裏モノ日記

裏モノ採集は一見平凡で怠惰なる日常の積み重ねの成果である。

12日

日曜日

デカプリオ一号

 朝、またまた長谷川町子のマンガの夢を見る。今度はちゃんとストーリィがある。長谷川町子という人はサザエさんでだいぶ誤解を受けているが、ほのぼのギャグの人ではなく(だいたいサザエさんだってほのぼのじゃないのだが)、意地クソの悪い人物、人格に問題のあるちょっとイヤミな人物を描かせると最高の人だった。そういう傾向の作品で、いや、実に面白い夢だった。ひょっとして何か作品にそのアイデアを活かせるかも、と思うので内容は書かない。

 8時起床、朝食、岩魚スモーク、ライチ。昨日書き上げたスカイパーフェクト宣伝原稿メール。日記書き上げるころから、何か腹具合がおかしくなりはじめ、シクシクしてくる。トイレに行くと、ジャバジャバという水様便。岩魚にあたったか、それとも昨日のイタめしか、あるいはゆうべ来の冷えで風邪がお腹に入ったか。なんにせよ明日の神戸行きを控えて困ったものだと、急いで胃の薬などのみ、床に伏せる。今日は仕事や映画など、いろいろ予定立てていたのだがやむなし。

 3時ころまで臥床。ひょっとして、これは骨折を別にすれば今年最大の重病だったかもしれぬ。腹が減ったので起き出してタラコで飯を食う。食欲はあるが、便はあい変わらずジャバジャバ。

 夕方近く、やっと回復。起き出して仕事にかかり、SFマガジン11枚。資料いろいろ机辺に散らばし、楽しく書けた。メール。

 それから、その原稿の図版用のブツを買いに行く。前回がビデオだったから、今回は目先を変えたものにしなければ、と思い、ランボーとベルレーヌのことに原稿ちゅうでちょっと触れているので、映画『太陽と月にそむいて』でレオナルド・ディカプリオがランボーを演じているのにひっかけ、電動バイブ『デカプリオ一号』の写真を載せようと思いつき(こういうバカ商品があるということは神田森莉のHPで知った)、センター街のアダルトショップに出かける。マジメな読者が多いSFマガジンでは引かれるかもしれないが、文章がちょっとカタいものになったので、アクセントにしようと思ったのである。
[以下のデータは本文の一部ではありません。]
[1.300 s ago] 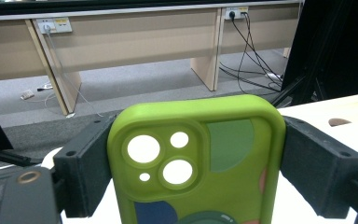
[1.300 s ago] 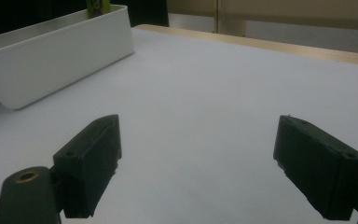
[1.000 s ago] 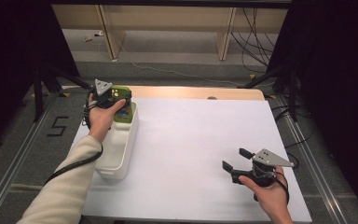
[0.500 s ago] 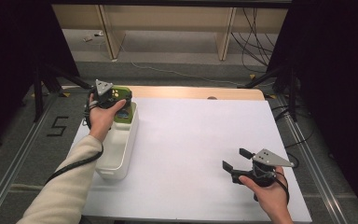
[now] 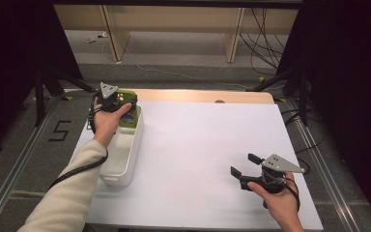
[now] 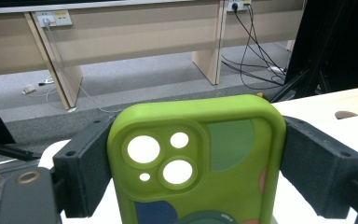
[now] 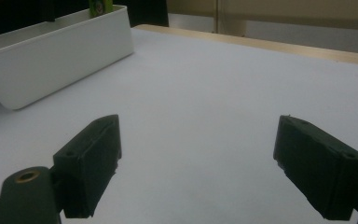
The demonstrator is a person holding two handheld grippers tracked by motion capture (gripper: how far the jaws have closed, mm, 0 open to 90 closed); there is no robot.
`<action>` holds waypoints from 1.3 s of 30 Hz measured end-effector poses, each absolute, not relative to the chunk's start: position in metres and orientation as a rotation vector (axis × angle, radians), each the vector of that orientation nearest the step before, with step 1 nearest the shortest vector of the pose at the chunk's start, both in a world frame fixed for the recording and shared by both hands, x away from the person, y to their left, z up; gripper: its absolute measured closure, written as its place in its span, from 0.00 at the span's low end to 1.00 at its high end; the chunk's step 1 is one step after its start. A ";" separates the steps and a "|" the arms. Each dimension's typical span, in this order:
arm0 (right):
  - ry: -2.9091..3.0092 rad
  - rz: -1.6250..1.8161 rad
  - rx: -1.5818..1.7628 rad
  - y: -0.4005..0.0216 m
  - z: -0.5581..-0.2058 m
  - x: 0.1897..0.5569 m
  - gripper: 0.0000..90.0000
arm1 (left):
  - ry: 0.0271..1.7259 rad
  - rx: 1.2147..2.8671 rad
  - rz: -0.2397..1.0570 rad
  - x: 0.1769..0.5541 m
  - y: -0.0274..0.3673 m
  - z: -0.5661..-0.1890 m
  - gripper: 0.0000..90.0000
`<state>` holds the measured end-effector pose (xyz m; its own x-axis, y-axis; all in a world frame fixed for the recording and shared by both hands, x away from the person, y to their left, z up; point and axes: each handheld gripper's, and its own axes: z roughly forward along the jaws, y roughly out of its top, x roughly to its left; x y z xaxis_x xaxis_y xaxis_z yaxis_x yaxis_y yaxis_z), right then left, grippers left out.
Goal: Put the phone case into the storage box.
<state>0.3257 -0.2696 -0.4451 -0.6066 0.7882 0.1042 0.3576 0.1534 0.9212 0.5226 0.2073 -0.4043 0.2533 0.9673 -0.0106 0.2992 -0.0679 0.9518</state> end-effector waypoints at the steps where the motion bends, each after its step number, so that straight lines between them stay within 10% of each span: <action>1: 2.035 1.445 1.095 -0.270 -0.445 0.325 0.18 | 1.218 1.564 0.873 0.523 0.207 -0.405 0.18; 39: 2.036 1.446 1.097 -0.270 -0.446 0.326 0.18 | 1.241 1.618 0.866 0.531 0.203 -0.416 0.17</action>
<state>0.3258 -0.2696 -0.4455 -0.6056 0.7883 0.1082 0.3615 0.1515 0.9200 0.5309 0.2029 -0.4161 0.2526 0.9675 0.0091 0.3426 -0.0983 0.9343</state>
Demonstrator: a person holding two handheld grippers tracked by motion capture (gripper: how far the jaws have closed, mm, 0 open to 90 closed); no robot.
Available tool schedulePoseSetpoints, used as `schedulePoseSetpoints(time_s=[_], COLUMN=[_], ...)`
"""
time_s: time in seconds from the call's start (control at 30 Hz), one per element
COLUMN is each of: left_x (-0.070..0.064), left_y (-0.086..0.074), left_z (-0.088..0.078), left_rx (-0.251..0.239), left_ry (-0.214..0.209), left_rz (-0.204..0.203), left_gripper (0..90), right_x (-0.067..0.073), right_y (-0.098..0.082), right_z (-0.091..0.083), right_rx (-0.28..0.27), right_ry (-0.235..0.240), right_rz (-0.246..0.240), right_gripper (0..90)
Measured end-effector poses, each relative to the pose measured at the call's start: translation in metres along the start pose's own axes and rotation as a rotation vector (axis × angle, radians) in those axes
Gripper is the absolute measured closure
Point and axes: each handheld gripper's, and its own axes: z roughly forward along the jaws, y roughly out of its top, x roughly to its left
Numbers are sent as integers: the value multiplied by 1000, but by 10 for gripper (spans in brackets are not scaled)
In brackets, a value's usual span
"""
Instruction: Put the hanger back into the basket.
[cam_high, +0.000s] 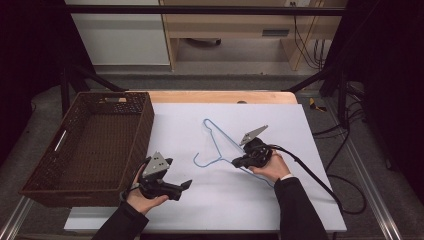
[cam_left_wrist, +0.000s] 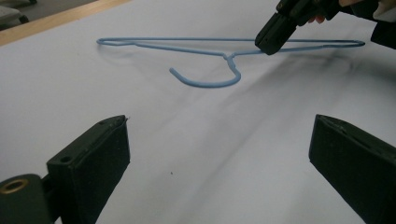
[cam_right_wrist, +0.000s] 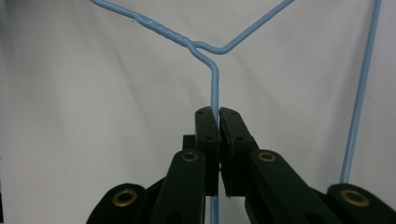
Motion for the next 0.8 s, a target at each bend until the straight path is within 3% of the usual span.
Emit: schedulePoseSetpoints(time_s=[0.27,0.43,0.63,0.8], left_x=[-4,-6,-11,-14], left_y=[-4,4,10,12], left_z=[22,39,57,71], left_rx=[8,-24,-43,-41], left_ry=[-28,-45,-49,-29], left_rz=[-31,-61,-63,-54], left_gripper=[78,118,141,169], right_x=[2,3,3,3], right_y=[0,0,-2,-3], right_z=[-6,-12,-15,-14], right_rx=[-24,-41,-55,-62], right_ry=[7,3,5,11], right_rz=[7,9,15,22], right_gripper=[876,876,876,876])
 いつもそういう商品を探す店に行くが休み。困ったな、と思っていたら、そのすぐ近くに新規開店のアダルトグッズショップがあり、そこに入ってみたら果然、ガラスケースの中に『デカプリオ一号』が鎮座ましましていた。さっそく購入。店員が“モーター稼働テストを”というので、いらんいらん、と断る。実用に供するわけじゃない。前にも書いたが渋谷に住まいしている余慶を感じるのはこういうときで、他の街ではなかなかこういうモノが欲しいと思ってスグ、それが手に入るものではない。

 K子と待合せ、『九州』。腹具合が腹具合なので、馬刺し、ニガウリ炒め、もつ鍋の三品のみ。ニガウリにはほとんど手をつけず、もつ鍋も最後のチャンポンは食べなかった。こんなことは初めてである。

 帰って就寝前に薬いろいろ服用して寝る。なんとか、夜中にトイレに起きることもなく、安らかに寝られた。